Using the data below, tally the lines that include the string "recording". Only the number is wanted.

Content starts

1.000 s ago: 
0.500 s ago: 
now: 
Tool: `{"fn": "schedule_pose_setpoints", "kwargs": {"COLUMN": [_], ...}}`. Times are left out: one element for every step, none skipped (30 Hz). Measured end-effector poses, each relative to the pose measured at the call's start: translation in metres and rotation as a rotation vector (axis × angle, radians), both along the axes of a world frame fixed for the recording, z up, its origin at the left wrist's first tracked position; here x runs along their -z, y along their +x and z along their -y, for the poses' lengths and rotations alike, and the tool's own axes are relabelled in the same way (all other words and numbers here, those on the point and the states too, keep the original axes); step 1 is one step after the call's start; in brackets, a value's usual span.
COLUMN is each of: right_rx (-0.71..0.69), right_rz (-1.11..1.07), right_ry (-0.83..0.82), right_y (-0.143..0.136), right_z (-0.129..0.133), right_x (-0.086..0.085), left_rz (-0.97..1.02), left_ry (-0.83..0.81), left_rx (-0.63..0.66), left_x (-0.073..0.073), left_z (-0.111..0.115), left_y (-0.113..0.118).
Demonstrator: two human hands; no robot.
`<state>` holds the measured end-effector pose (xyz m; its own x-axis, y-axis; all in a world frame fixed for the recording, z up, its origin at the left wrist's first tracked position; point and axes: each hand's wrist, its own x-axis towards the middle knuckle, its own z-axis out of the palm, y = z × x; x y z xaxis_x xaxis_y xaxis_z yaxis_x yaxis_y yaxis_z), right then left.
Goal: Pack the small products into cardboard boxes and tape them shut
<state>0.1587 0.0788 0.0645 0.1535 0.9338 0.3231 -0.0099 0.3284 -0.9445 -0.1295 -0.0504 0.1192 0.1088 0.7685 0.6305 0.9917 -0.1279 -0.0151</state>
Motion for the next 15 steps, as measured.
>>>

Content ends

- **RESPONSE TO THE TASK**
2